|
Fig. 3
Lineage reconstruction reveals an anterior preplacodal ectoderm origin for Gnrh3 neurons: backtracking.
(A) Schematic representation of the backtracking strategy. Synthetic mRNAs encoding Histone2B-RFP (H2B-RFP) were injected into Tg(gnrh3:eGFP) transgenic embryos, which were subsequently imaged from 12 to 36 hpf.

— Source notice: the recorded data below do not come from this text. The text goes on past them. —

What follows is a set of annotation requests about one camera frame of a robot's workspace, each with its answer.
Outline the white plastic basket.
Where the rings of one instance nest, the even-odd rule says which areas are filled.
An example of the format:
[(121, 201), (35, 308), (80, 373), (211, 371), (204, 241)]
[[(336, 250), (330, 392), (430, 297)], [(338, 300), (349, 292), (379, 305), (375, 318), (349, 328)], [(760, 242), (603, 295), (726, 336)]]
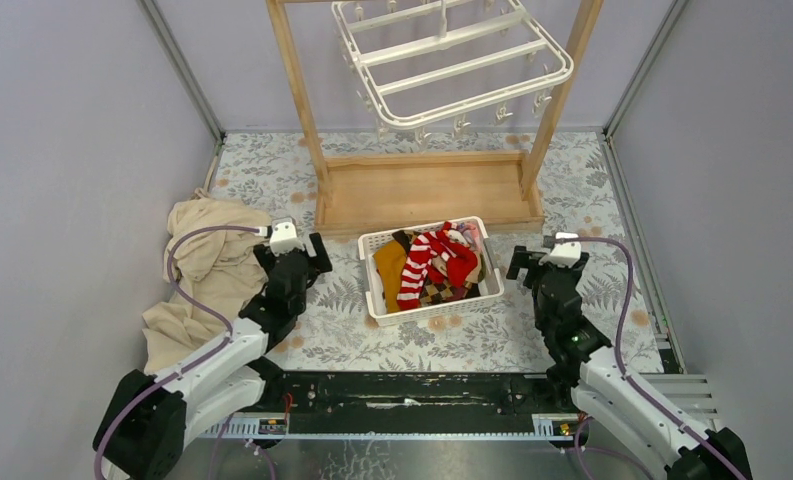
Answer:
[[(386, 312), (385, 301), (382, 296), (382, 284), (376, 270), (376, 263), (373, 259), (374, 253), (384, 244), (393, 240), (392, 234), (398, 230), (414, 230), (417, 232), (428, 232), (438, 230), (445, 224), (458, 229), (460, 223), (472, 222), (479, 226), (484, 236), (484, 251), (481, 253), (485, 262), (485, 277), (480, 282), (481, 296), (473, 299), (466, 299), (453, 303), (421, 307), (418, 309), (399, 311), (388, 314)], [(489, 235), (485, 229), (483, 221), (476, 217), (465, 217), (451, 221), (436, 222), (425, 225), (403, 227), (401, 229), (386, 230), (364, 234), (358, 239), (358, 249), (360, 260), (364, 262), (365, 268), (365, 296), (368, 312), (378, 325), (391, 326), (407, 323), (411, 321), (420, 322), (436, 316), (463, 315), (473, 308), (485, 306), (496, 300), (504, 293), (504, 281), (499, 268), (495, 264), (494, 255), (489, 244)]]

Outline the pink patterned sock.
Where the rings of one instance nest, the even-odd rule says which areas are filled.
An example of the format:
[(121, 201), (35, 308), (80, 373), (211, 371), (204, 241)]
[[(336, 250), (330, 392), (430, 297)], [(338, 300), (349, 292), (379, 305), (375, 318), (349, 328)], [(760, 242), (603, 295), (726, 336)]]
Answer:
[(484, 251), (484, 236), (478, 225), (472, 222), (463, 222), (459, 224), (458, 230), (478, 254)]

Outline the plain red sock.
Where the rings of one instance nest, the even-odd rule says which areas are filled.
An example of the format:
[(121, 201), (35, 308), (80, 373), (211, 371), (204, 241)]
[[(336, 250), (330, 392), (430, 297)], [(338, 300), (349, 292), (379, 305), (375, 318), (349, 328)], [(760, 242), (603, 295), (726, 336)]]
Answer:
[(461, 288), (476, 282), (479, 259), (460, 231), (446, 227), (426, 236), (431, 247), (428, 275), (433, 283)]

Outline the mustard yellow sock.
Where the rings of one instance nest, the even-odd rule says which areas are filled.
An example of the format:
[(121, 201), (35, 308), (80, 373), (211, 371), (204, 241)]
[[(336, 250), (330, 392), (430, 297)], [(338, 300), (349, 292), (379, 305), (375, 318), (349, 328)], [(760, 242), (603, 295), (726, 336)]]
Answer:
[(401, 274), (406, 258), (406, 251), (396, 240), (391, 240), (384, 244), (373, 255), (376, 270), (381, 280), (382, 296), (388, 314), (400, 311), (397, 295), (401, 289)]

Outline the wooden hanger stand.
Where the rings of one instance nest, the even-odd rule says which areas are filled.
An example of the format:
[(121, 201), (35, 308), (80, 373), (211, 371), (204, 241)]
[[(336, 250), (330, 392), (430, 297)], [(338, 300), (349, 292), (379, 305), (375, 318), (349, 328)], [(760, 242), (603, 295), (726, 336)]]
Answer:
[(328, 156), (321, 147), (286, 3), (267, 5), (298, 118), (319, 182), (316, 227), (328, 235), (371, 233), (411, 221), (475, 215), (503, 230), (544, 223), (537, 179), (602, 5), (583, 1), (562, 44), (577, 62), (573, 77), (552, 89), (529, 150)]

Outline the red white striped sock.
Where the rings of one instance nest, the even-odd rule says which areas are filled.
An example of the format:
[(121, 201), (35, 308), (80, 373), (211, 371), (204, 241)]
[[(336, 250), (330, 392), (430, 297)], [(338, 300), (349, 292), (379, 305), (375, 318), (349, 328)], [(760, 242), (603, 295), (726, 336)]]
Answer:
[(396, 296), (396, 303), (401, 311), (412, 310), (420, 306), (420, 294), (423, 291), (432, 259), (445, 252), (444, 239), (444, 232), (438, 230), (424, 232), (412, 241), (401, 272), (400, 288)]

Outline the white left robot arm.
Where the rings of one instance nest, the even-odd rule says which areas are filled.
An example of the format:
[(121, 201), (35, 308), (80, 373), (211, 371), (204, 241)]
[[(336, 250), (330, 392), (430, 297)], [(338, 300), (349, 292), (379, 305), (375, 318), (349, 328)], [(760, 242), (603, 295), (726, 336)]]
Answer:
[(293, 330), (307, 307), (307, 291), (332, 269), (320, 234), (302, 239), (291, 220), (251, 233), (267, 238), (254, 248), (267, 274), (264, 287), (229, 320), (183, 297), (225, 327), (184, 359), (154, 374), (133, 370), (118, 383), (94, 437), (93, 474), (113, 466), (129, 479), (163, 479), (187, 446), (236, 411), (268, 411), (281, 401), (279, 380), (253, 368)]

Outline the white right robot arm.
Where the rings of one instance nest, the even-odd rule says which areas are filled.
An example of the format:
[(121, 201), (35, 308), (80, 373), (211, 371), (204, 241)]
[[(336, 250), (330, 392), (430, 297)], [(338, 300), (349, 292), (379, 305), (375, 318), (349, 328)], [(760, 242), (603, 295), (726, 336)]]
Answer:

The lineages of various populations of cells were manually retraced by backtracking H2B-RFP+ nuclei to their position at the beginning of the time-lapse series. (B–E) Confocal projections from a representative 4D dataset at 36, 28, 20 and 12 hpf showing the GFP channel alone (B), the position of the nuclei backtracked from 10 gnrh3:eGFP-negative (C, pink), 10 lens (D, yellow) and 7 gnrh3:eGFP-positive (E, blue) cells at each timepoint. The embryo is shown with anterior up; GFP expression detected caudally is ectopic and does not reflect endogenous gnrh3 expression. Scalebars represent 40 μm. (F) Schematic representation of an embryonic head at 36 hpf and the anterior neural plate (NP, dark grey) and adjacent preplacodal ectoderm (light grey) at 12 hpf. The 36 hpf head shows the colour code of the backtracked lineages, and the position of backtracked nuclei at 12 hpf is indicated in the preplacodal ectoderm. The 12 hpf representation shows the results obtained from 9 epithelia (5 embryos) for 30 gnrh3:eGFP-positive cells and 32 gnrh3:eGFP-negative cells; the 10 lens cells were backtracked from a pair of epithelia in a single 4D dataset only.